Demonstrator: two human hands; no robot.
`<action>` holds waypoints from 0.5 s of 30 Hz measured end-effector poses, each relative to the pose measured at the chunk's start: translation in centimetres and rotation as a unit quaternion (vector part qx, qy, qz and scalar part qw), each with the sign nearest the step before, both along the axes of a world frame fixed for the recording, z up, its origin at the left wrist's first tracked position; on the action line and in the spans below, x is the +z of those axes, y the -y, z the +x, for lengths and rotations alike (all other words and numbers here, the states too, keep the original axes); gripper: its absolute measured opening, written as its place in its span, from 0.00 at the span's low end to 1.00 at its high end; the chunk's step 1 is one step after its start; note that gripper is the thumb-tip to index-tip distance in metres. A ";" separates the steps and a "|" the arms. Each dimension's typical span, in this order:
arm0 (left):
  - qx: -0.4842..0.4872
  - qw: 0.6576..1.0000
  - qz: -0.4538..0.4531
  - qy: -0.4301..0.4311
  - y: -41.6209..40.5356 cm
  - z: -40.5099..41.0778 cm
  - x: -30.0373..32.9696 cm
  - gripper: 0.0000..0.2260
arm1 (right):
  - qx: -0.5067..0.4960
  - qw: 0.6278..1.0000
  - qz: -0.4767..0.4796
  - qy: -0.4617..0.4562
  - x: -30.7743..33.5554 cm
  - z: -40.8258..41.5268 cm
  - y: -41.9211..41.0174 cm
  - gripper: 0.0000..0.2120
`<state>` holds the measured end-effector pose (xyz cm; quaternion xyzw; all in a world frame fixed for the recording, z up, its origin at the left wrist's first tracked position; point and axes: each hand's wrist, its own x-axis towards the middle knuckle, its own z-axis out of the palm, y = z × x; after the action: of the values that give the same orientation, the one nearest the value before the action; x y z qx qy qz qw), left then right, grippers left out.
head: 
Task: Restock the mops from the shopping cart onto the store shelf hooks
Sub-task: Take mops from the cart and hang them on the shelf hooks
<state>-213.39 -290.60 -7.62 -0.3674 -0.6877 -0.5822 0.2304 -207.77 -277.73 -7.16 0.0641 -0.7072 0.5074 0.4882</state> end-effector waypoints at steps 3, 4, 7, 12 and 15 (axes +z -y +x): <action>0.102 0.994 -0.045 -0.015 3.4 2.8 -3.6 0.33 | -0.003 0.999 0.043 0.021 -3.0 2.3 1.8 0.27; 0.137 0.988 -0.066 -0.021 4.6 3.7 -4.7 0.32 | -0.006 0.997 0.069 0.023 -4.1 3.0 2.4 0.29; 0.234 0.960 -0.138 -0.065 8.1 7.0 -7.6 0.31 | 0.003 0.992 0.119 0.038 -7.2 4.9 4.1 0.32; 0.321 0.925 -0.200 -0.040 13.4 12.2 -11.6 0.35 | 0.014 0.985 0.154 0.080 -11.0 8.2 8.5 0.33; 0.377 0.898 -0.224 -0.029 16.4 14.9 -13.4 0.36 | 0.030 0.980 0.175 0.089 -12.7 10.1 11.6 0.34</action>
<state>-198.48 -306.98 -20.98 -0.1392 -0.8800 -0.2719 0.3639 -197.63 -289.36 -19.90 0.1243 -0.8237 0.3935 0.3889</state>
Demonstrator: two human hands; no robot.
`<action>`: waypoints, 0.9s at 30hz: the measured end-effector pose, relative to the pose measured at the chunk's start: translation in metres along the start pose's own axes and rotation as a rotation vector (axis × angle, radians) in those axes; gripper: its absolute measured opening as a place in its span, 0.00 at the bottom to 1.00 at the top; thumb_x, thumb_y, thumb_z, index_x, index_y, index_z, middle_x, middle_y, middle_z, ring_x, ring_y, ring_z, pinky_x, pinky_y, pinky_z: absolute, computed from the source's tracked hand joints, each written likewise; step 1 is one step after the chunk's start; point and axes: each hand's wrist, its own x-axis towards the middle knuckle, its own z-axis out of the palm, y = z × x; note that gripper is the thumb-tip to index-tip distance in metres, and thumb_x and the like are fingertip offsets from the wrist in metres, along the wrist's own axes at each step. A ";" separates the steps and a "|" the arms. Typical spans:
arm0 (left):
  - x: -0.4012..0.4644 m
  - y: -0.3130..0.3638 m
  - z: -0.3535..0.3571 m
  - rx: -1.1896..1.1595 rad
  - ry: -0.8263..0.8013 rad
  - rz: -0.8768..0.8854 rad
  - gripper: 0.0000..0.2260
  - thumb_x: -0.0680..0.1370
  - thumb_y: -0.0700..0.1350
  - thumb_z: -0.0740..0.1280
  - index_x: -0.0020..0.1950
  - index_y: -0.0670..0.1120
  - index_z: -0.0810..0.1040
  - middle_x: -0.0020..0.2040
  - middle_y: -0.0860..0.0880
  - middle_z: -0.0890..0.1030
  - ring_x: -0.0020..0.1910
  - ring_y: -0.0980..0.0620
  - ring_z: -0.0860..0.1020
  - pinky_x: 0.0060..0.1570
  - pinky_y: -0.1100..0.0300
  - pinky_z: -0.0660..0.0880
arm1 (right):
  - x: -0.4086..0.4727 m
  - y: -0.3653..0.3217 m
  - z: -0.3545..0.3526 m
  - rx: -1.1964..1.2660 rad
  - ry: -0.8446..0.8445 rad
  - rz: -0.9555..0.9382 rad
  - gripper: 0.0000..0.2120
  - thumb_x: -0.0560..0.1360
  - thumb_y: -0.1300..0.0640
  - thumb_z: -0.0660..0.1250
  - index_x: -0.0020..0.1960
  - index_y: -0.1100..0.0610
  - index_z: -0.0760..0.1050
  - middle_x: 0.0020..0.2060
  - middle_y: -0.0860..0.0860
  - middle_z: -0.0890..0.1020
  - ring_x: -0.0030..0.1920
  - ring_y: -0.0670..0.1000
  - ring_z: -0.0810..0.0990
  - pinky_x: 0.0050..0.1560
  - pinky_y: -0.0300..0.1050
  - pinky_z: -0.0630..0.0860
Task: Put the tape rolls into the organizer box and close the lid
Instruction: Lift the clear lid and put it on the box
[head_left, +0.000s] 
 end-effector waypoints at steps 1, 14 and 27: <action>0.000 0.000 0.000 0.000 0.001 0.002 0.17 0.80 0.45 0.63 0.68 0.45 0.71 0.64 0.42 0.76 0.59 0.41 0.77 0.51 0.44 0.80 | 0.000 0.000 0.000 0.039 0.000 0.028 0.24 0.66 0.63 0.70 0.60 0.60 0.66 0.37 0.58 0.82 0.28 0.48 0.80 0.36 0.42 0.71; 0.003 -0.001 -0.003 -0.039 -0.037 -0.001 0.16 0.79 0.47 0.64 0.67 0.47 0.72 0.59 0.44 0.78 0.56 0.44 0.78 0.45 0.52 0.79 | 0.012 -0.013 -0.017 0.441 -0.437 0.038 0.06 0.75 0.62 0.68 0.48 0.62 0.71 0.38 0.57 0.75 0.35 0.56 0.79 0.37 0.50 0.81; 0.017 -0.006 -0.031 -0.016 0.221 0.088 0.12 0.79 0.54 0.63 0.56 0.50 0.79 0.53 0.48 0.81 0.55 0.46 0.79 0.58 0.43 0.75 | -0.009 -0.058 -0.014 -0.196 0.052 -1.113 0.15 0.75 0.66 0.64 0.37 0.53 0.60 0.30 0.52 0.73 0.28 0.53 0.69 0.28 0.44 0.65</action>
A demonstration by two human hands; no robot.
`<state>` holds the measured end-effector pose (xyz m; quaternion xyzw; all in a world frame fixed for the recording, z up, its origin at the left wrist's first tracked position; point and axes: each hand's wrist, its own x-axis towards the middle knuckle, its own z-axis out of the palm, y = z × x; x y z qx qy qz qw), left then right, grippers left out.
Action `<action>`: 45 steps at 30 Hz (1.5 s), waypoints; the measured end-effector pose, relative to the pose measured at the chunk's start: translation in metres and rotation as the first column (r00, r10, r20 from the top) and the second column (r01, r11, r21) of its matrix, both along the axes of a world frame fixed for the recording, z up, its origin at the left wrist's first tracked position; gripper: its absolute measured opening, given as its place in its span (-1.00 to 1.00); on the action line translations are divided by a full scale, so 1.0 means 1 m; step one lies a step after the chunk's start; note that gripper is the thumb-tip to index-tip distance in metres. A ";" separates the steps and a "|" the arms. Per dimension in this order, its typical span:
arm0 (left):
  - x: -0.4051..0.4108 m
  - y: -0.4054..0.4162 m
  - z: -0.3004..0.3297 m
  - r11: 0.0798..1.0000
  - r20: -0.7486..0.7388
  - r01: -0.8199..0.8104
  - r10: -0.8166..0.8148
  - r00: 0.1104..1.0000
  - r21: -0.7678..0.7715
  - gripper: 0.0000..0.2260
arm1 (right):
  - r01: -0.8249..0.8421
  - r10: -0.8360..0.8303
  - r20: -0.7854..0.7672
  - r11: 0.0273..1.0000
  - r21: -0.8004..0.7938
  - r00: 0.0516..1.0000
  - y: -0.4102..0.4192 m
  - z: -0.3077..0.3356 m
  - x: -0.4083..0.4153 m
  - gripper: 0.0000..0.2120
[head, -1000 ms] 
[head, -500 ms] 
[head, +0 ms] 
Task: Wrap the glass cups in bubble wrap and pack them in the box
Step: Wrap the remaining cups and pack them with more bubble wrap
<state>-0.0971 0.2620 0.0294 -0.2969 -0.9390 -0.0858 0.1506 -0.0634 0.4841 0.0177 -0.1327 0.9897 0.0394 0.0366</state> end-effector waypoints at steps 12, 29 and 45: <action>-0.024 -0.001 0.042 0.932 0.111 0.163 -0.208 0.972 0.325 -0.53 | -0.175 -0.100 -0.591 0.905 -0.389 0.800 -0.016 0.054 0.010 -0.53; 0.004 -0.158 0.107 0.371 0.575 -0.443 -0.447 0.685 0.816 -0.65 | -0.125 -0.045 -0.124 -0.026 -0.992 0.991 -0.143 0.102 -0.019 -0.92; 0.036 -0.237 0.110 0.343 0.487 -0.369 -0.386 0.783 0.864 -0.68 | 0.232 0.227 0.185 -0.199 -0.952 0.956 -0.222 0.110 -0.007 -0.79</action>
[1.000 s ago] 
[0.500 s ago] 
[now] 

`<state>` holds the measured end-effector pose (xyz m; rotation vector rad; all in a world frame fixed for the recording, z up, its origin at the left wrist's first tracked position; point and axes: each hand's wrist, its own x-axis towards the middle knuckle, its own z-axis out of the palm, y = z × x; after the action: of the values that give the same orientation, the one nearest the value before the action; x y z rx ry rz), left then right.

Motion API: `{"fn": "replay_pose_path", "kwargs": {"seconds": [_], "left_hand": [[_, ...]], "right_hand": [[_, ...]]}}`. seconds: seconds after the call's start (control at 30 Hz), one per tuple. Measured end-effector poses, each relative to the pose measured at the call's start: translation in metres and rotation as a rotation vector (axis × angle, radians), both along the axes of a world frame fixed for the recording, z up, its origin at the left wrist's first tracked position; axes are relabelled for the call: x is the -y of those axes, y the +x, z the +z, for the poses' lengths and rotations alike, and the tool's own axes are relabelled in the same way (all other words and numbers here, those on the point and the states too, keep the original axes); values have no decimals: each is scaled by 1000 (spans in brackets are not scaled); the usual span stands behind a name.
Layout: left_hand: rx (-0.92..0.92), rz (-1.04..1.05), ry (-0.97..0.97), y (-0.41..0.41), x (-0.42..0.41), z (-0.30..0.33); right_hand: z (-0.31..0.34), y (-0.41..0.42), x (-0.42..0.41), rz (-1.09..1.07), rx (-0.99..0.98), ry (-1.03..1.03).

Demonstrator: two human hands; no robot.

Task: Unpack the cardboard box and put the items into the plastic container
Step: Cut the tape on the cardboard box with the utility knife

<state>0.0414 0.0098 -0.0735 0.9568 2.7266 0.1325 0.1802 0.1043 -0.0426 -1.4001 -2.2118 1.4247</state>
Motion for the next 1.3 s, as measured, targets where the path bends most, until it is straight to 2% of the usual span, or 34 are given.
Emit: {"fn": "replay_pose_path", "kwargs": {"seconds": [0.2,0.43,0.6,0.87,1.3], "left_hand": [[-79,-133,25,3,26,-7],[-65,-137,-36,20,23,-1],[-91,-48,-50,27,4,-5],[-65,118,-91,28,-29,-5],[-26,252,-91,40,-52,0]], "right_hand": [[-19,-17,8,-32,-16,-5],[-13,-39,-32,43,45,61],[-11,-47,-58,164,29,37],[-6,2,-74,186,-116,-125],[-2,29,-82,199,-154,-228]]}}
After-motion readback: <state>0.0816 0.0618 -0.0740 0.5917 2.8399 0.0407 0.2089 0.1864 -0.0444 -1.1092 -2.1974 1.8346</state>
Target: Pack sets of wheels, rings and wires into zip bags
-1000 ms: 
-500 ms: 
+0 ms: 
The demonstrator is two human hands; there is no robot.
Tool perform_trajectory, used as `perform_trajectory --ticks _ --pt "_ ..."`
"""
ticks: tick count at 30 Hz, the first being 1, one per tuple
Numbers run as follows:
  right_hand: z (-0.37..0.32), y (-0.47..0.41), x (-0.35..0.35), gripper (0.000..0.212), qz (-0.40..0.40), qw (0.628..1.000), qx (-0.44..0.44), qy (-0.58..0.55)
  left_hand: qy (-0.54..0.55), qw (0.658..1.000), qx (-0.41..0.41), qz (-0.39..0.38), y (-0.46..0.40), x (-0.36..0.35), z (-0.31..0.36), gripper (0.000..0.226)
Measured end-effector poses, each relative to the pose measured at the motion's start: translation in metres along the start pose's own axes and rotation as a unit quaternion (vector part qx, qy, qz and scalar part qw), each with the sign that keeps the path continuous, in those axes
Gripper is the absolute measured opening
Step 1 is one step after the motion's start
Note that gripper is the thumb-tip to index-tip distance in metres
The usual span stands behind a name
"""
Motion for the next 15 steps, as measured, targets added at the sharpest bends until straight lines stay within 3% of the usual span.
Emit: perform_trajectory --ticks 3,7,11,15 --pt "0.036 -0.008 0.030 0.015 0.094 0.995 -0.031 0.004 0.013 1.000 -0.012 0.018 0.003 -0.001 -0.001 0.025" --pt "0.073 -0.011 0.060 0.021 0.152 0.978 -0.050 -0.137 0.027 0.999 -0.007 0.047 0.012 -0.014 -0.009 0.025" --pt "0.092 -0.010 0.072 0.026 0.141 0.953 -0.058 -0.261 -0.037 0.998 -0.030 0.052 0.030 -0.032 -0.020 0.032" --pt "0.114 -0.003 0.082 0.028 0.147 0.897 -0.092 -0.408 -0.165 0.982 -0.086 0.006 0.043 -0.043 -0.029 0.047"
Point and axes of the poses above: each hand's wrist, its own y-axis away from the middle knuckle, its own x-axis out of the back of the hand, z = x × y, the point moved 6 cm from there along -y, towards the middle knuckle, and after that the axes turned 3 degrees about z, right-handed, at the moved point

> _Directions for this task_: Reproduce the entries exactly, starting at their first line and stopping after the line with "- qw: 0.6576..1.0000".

> _Answer to this problem_:
Demonstrator: two human hands; no robot.
`<action>` holds waypoints from 0.5 s of 30 Hz measured end-effector poses, each relative to the pose measured at the chunk's start: translation in centimetres and rotation as a unit quaternion (vector part qx, qy, qz and scalar part qw), each with the sign nearest the step before, both along the axes of a world frame fixed for the recording, z up, its origin at the left wrist's first tracked position; on the action line and in the spans below, x is the +z of those axes, y the -y, z the +x, for lengths and rotations alike (all other words and numbers here, the states too, keep the original axes); gripper: its absolute measured opening, written as its place in its span, from 0.00 at the span's low end to 1.00 at its high end; the chunk's step 1 is one step after its start; note that gripper is the thumb-tip to index-tip distance in metres. A ";" separates the steps and a "|" the arms. Each dimension's typical span, in this order:
arm0 (left):
  - qx: -0.4842..0.4872
  - qw: 0.6576..1.0000

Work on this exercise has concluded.